İYİLİK BALONLARI

 

Sabahın ilk saatlerinde başlayan derslerin üçüncü teneffüsünde bir kahve molası çok iyi geliyordu Gül öğretmene. Hava soğuk da olsa öğretmenler odasının balkonuna çıkar kahvesini yudumlarken bahçede oynayan çocukları şöyle bir seyrederdi. Dalgalı siyah saçları yeşil gözleri vardı. Yüzünden tebessümü eksik olmazdı.  O parlak yeşil gözleri artık eskisi gibi iyi görmüyordu. Son birkaç yıldır kullandığı yakın gözlüğünü artık yanından ayıramıyordu. Telefonuna gelen mesajı okuyabilmek, kendisine o an uzatılan yazıyı kontrol etmek nerdeyse imkansızdı gözlüksüz. Yaşlanıyorsun Gül Hanım diyordu kendi kendine. Artık yavaş yavaş vedalaşmaya hazırlanmalısın bu çok sevdiğin mesleğinle. Zaman ne hızlı geçmişti. Dile kolay geliyordu söylemesi 30 yılı. Bir çırpıda çıkıveriyordu ağızdan. Ama azımsanmayacak bir süreydi. Mesleğe ilk başladığı yıllarda doğan bir çocuk şimdilerde kendi mesleğini yapmaya başlayan bir yetişkin olmuştu.

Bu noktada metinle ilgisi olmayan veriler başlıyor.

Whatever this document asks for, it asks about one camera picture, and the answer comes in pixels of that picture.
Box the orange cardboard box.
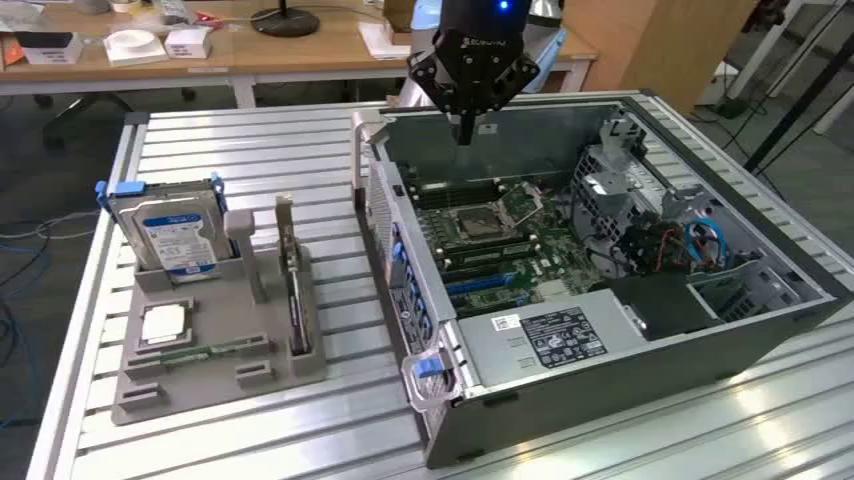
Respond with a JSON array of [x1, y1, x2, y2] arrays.
[[0, 34, 25, 71]]

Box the grey power supply unit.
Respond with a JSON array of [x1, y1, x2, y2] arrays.
[[456, 288, 650, 390]]

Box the metal disk bay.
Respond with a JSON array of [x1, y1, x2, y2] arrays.
[[570, 117, 673, 236]]

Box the black wire bundle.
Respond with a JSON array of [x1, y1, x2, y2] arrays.
[[590, 212, 693, 279]]

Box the wooden cabinet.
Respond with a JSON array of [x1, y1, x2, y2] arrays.
[[559, 0, 762, 121]]

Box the white floor cable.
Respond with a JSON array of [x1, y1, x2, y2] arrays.
[[0, 209, 101, 241]]

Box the white pedestal unit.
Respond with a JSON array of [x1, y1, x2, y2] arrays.
[[693, 54, 742, 109]]

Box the white paper stack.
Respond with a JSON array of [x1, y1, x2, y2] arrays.
[[358, 19, 412, 61]]

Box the black pole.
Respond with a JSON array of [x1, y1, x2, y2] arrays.
[[741, 27, 854, 174]]

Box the blue case latch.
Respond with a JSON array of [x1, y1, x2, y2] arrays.
[[412, 355, 446, 384]]

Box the hard disk blue bracket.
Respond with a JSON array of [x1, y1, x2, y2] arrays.
[[95, 172, 232, 286]]

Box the blue floor cable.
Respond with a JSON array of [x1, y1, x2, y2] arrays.
[[0, 244, 52, 431]]

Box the black office chair base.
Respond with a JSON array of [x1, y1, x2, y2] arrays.
[[32, 89, 199, 149]]

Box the green RAM stick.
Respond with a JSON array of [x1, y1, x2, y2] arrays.
[[127, 335, 263, 366]]

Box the black graphics card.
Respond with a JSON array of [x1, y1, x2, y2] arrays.
[[274, 194, 314, 357]]

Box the brown cardboard box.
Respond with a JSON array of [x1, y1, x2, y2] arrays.
[[383, 0, 419, 34]]

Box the blue slot retainer clips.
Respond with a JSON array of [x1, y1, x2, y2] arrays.
[[388, 222, 442, 346]]

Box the silver CPU chip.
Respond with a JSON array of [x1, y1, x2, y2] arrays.
[[140, 305, 190, 344]]

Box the perforated metal drive cage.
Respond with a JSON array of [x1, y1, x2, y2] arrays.
[[685, 257, 806, 324]]

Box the small white labelled box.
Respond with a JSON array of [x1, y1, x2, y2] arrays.
[[163, 27, 214, 60]]

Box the white box black top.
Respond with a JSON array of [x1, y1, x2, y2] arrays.
[[13, 30, 85, 66]]

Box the white round holder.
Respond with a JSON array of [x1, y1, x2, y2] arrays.
[[103, 28, 170, 69]]

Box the clear bag of parts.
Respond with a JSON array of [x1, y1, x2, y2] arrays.
[[156, 0, 202, 26]]

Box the open grey PC case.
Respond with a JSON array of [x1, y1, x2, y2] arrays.
[[350, 88, 854, 470]]

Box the red wire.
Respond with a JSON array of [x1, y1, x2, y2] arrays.
[[654, 224, 690, 274]]

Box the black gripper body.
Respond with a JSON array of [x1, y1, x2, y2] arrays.
[[431, 0, 534, 116]]

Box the CPU socket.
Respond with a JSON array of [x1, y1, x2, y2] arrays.
[[451, 204, 515, 242]]

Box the grey parts rack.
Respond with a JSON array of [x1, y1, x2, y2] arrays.
[[109, 208, 328, 427]]

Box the blue wire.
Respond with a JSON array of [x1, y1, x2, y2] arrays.
[[681, 214, 735, 275]]

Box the wooden desk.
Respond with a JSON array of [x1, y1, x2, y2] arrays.
[[0, 0, 601, 109]]

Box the green motherboard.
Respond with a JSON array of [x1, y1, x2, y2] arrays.
[[399, 167, 619, 315]]

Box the black power adapter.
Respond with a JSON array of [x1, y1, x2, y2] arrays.
[[717, 97, 753, 121]]

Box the blue expansion slot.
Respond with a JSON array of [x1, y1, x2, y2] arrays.
[[443, 272, 520, 297]]

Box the black lamp base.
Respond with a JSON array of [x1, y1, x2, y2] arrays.
[[250, 0, 322, 39]]

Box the metal socket cover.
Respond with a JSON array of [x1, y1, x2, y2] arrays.
[[498, 179, 561, 225]]

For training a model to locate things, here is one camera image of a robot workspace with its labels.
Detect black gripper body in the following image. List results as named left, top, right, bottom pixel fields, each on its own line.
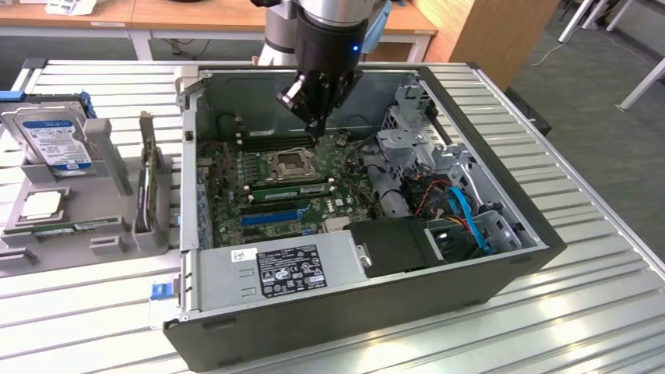
left=291, top=10, right=369, bottom=111

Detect black empty RAM slots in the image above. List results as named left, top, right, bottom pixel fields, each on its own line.
left=238, top=129, right=313, bottom=152

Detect green installed RAM stick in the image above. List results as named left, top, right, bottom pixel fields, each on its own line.
left=247, top=181, right=333, bottom=203

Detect metal CPU socket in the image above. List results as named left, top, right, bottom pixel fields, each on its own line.
left=257, top=146, right=323, bottom=185

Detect green Dell motherboard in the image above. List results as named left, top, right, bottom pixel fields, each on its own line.
left=194, top=130, right=385, bottom=250

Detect metal disk bay cage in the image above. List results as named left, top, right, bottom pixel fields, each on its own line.
left=374, top=82, right=526, bottom=250

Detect blue PCIe expansion slot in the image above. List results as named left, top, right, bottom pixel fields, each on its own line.
left=238, top=206, right=311, bottom=228

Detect black open PC case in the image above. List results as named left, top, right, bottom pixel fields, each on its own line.
left=162, top=62, right=567, bottom=372

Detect wooden cabinet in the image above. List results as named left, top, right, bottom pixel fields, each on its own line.
left=414, top=0, right=562, bottom=89

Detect grey power supply unit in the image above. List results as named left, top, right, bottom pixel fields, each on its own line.
left=181, top=229, right=370, bottom=319

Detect blue plastic disk caddy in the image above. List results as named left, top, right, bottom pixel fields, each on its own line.
left=0, top=87, right=98, bottom=121

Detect hard disk with blue label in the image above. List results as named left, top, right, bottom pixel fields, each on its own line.
left=0, top=101, right=95, bottom=173

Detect grey plastic parts rack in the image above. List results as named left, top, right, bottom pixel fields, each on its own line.
left=0, top=111, right=182, bottom=278

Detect blue case latch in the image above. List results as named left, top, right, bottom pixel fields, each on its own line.
left=147, top=281, right=171, bottom=302

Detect silver CPU chip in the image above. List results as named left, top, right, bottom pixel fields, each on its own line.
left=15, top=189, right=73, bottom=227

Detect white table leg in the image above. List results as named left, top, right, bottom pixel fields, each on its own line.
left=615, top=57, right=665, bottom=111

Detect wooden desk with white frame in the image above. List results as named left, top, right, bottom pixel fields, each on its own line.
left=0, top=0, right=438, bottom=63

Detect red and black wire bundle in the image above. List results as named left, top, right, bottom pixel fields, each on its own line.
left=405, top=177, right=458, bottom=218

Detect graphics card with metal bracket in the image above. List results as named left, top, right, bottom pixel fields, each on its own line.
left=134, top=111, right=162, bottom=231

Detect blue SATA wire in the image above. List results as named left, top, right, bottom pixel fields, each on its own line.
left=446, top=185, right=493, bottom=258

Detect white desk frame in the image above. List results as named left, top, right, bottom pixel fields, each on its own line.
left=555, top=0, right=644, bottom=44

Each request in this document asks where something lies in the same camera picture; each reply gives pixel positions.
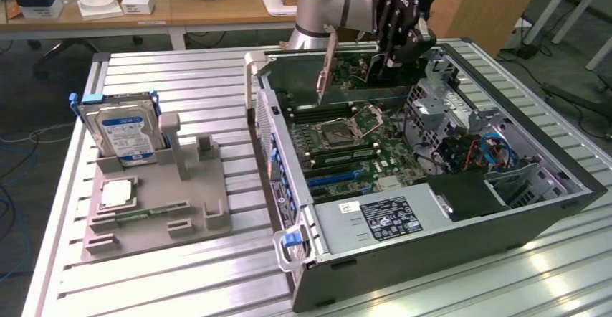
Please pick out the graphics card with metal bracket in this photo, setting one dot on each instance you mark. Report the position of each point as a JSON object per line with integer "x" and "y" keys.
{"x": 351, "y": 69}

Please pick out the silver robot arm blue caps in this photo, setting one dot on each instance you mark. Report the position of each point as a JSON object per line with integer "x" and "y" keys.
{"x": 326, "y": 5}

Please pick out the blue expansion slot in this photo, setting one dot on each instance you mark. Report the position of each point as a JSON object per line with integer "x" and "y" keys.
{"x": 330, "y": 179}

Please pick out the wooden cabinet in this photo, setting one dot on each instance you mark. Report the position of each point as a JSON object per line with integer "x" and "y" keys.
{"x": 487, "y": 8}

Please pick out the perforated metal disk bay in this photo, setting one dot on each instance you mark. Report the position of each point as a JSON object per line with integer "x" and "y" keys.
{"x": 430, "y": 109}

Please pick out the black power adapter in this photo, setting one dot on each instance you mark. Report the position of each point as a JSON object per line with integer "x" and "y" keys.
{"x": 526, "y": 51}

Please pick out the metal socket cover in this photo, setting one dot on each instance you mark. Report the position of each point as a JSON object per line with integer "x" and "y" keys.
{"x": 371, "y": 119}

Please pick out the white paper stack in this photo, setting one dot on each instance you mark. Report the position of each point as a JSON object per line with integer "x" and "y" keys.
{"x": 278, "y": 6}

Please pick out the CPU socket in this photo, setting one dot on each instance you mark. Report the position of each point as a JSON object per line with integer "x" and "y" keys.
{"x": 336, "y": 132}

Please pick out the green motherboard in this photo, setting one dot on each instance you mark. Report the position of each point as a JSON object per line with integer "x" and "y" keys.
{"x": 396, "y": 152}

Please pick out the black RAM stick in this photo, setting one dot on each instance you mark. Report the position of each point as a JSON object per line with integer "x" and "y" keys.
{"x": 344, "y": 156}

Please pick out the black chair base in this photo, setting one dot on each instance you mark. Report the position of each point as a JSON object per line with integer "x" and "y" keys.
{"x": 579, "y": 96}
{"x": 52, "y": 53}

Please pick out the black plastic shroud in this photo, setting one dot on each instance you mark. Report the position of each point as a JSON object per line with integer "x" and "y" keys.
{"x": 464, "y": 195}

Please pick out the grey slanted disk bay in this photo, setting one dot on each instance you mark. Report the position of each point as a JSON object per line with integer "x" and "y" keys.
{"x": 522, "y": 188}

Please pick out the small white labelled box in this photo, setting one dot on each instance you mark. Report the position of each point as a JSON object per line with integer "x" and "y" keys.
{"x": 136, "y": 5}

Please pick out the grey power supply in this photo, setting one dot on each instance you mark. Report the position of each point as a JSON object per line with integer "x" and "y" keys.
{"x": 344, "y": 231}

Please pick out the white round holder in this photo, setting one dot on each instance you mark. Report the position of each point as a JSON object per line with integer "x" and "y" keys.
{"x": 100, "y": 8}

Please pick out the blue case latch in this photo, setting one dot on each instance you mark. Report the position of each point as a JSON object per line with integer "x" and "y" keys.
{"x": 290, "y": 240}

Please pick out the hard disk with blue carrier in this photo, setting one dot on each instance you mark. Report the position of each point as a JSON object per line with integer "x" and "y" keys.
{"x": 124, "y": 134}

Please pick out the open black PC case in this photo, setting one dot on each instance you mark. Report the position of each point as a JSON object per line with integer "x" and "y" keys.
{"x": 430, "y": 270}

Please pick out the grey parts rack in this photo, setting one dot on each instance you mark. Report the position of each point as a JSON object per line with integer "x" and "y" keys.
{"x": 158, "y": 195}

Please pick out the wooden desk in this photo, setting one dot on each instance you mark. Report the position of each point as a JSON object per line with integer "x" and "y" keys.
{"x": 67, "y": 20}

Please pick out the silver CPU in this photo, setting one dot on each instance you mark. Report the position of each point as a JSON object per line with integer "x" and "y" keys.
{"x": 116, "y": 193}

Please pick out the green RAM stick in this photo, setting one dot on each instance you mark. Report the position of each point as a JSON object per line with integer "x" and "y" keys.
{"x": 139, "y": 214}

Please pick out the white box black lid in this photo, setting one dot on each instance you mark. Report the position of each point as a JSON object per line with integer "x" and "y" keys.
{"x": 40, "y": 10}

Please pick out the white table frame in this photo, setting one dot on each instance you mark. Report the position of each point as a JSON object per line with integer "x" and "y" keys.
{"x": 547, "y": 12}

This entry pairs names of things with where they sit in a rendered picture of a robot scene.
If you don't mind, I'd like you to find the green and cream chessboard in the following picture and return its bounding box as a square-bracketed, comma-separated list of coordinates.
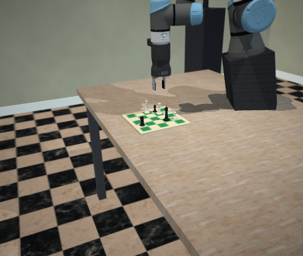
[122, 107, 190, 135]

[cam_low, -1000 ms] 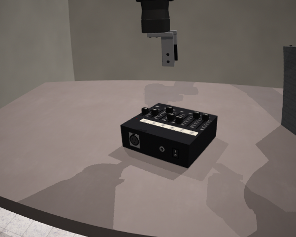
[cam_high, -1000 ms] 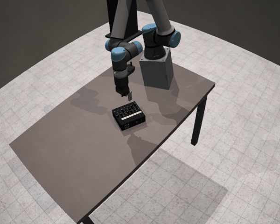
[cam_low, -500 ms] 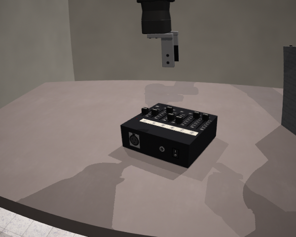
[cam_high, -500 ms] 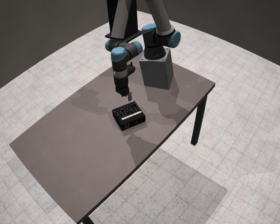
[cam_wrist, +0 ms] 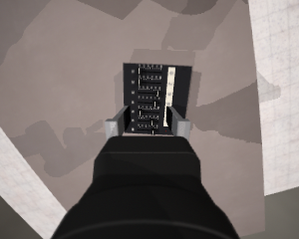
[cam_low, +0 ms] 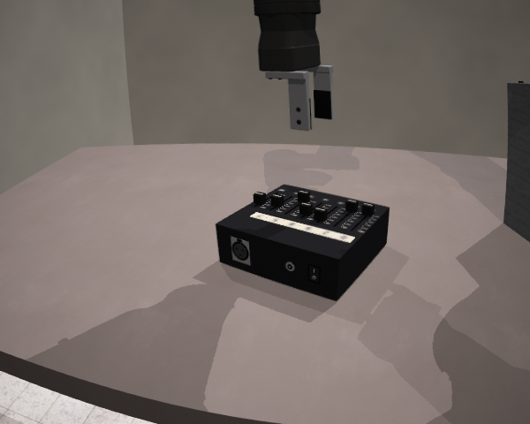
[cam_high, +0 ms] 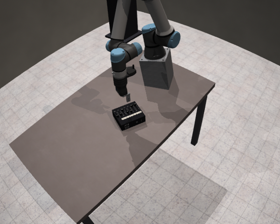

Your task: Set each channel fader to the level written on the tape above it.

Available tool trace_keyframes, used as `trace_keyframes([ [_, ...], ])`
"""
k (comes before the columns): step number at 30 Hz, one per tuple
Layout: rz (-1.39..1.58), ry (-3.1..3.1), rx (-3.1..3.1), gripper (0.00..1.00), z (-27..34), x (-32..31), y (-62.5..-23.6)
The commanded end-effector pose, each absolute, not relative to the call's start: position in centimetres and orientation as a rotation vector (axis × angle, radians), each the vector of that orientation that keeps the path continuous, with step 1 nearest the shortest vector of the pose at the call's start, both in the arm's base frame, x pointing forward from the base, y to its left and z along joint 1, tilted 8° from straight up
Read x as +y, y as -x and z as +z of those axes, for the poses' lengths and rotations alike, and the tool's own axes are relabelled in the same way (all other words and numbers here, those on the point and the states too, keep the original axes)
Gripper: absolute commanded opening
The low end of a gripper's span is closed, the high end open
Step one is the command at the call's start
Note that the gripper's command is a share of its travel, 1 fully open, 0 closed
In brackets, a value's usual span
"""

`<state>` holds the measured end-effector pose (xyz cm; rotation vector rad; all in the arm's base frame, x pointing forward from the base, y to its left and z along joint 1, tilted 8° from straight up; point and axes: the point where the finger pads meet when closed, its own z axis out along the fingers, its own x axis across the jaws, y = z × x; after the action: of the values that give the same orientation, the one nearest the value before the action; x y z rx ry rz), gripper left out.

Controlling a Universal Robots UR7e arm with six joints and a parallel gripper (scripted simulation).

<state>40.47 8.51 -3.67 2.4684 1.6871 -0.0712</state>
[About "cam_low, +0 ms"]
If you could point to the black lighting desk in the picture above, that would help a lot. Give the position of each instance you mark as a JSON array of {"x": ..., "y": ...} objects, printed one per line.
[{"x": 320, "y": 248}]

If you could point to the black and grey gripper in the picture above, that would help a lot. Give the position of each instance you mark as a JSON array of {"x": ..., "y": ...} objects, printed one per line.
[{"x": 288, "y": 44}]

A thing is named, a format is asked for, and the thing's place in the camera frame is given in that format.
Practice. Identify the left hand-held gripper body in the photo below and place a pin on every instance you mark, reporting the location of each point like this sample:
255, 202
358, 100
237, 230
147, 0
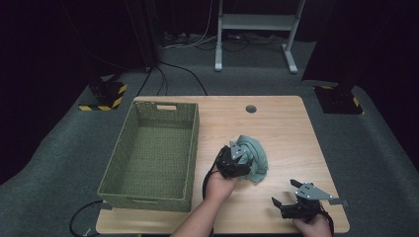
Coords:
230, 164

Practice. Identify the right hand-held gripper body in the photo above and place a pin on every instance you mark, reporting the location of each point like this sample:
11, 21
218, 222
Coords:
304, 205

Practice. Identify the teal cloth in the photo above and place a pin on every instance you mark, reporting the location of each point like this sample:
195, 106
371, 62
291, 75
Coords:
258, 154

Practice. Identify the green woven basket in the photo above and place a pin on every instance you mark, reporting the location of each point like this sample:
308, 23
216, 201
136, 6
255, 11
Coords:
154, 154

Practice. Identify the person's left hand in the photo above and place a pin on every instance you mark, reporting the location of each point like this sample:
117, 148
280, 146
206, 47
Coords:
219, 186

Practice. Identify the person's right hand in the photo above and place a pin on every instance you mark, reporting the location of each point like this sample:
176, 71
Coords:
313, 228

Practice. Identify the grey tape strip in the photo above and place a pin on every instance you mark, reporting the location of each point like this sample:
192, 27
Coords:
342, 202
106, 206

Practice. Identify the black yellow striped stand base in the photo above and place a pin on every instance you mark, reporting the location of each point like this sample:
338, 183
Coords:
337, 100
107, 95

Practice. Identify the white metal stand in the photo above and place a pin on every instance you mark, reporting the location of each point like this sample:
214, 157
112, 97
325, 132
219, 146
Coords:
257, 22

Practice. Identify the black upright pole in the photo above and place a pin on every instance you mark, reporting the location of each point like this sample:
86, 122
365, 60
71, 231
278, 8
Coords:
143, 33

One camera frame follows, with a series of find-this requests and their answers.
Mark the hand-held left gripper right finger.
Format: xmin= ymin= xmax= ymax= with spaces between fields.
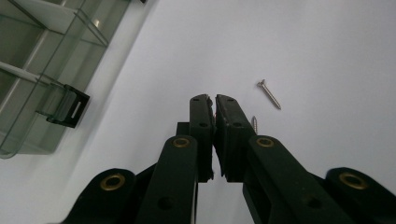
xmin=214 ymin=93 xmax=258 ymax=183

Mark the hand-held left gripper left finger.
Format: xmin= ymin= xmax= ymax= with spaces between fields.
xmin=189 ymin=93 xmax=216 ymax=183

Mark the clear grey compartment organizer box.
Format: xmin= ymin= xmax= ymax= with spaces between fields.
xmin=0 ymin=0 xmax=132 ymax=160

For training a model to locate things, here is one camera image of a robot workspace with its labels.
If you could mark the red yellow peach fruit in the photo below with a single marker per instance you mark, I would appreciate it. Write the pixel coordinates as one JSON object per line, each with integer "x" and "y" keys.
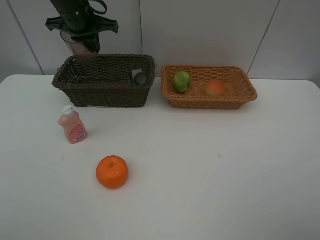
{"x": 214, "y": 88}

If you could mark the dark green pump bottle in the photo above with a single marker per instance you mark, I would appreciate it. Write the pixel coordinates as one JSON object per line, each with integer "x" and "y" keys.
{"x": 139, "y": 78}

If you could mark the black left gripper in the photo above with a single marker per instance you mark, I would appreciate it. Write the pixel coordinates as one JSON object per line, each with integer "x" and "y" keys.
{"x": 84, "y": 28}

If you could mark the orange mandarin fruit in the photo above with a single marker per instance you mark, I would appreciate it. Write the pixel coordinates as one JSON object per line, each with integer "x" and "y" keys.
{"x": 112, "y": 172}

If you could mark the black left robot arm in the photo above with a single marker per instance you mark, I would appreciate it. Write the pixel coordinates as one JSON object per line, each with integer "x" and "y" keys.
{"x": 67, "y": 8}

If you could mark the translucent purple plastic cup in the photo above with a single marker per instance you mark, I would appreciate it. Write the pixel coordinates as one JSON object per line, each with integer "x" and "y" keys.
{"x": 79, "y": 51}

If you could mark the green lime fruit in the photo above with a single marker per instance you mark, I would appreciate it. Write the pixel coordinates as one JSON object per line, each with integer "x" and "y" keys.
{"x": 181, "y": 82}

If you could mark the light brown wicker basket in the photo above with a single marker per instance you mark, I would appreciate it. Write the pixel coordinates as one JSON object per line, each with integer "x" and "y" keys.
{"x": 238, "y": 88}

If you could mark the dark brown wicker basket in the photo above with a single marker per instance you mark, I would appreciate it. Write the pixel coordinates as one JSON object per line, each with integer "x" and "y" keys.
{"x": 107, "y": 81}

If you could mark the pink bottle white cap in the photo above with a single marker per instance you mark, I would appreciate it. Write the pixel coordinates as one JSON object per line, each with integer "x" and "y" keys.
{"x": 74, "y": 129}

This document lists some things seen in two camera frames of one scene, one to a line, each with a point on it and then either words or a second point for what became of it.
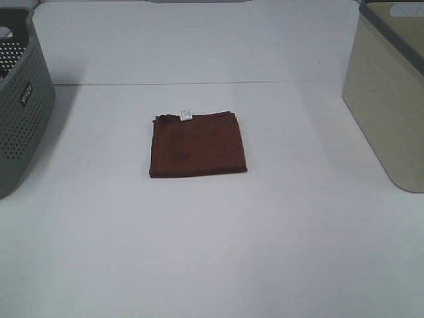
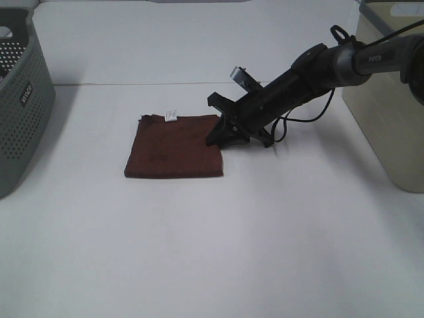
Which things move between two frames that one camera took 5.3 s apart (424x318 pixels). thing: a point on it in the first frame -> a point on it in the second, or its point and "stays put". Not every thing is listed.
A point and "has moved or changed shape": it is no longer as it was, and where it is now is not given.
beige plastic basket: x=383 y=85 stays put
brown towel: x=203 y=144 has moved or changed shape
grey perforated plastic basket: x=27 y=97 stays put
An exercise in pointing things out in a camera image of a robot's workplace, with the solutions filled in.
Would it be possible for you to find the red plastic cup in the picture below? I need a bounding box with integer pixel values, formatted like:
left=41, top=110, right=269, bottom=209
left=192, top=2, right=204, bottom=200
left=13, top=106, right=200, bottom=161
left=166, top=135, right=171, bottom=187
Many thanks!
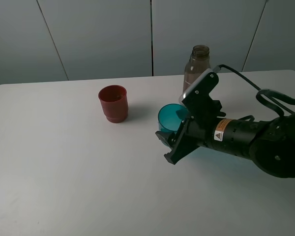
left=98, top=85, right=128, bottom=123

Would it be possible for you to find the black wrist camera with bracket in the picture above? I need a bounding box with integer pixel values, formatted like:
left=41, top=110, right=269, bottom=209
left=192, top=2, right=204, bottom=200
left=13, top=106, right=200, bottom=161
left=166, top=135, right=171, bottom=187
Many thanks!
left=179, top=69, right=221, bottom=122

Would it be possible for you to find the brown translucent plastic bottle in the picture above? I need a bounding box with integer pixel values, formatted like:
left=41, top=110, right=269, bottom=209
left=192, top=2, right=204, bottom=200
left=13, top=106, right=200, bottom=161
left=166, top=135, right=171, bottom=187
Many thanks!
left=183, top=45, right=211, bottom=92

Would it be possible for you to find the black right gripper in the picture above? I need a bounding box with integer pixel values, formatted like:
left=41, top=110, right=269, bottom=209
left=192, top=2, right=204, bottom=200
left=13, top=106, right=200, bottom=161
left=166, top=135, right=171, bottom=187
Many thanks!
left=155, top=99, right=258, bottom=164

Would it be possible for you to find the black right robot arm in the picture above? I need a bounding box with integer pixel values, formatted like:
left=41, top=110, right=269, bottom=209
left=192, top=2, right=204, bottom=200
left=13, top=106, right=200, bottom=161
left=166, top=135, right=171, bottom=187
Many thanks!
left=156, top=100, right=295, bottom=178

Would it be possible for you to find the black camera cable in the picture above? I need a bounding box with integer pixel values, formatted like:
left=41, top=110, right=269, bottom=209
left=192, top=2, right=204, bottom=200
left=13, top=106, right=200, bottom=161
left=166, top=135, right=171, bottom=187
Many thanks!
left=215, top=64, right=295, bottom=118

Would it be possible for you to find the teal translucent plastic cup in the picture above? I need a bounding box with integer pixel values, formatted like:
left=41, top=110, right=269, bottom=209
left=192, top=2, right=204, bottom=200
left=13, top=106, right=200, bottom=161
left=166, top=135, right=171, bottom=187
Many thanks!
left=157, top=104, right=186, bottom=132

Mesleği için hep ‘İyi ki seçmişim. ‘Derdi.  Zaman zaman çok yorulduğunu hisseder ama ara tatiller ile yeniden enerjisini toplayıp okuluna dönerdi. Mesleğine olan sevgisi hiç azalmamıştı.

‘Yeniden seçim yapsam yeniden sınıf öğretmeni olurum ‘derdi. İlkokul sıralarında vermişti kararını öğretmen olmaya. Ve özellikle de sınıf öğretmeni. Kendi öğretmeni sebep olmuştu bu seçiminde. Çocukluğunda hayranlıkla izlediği o öğretmenin zaman zaman davranışlarını da sergilerken bulurdu kendini. O an bir gülümser, o kıymetli insanı özlemle anardı.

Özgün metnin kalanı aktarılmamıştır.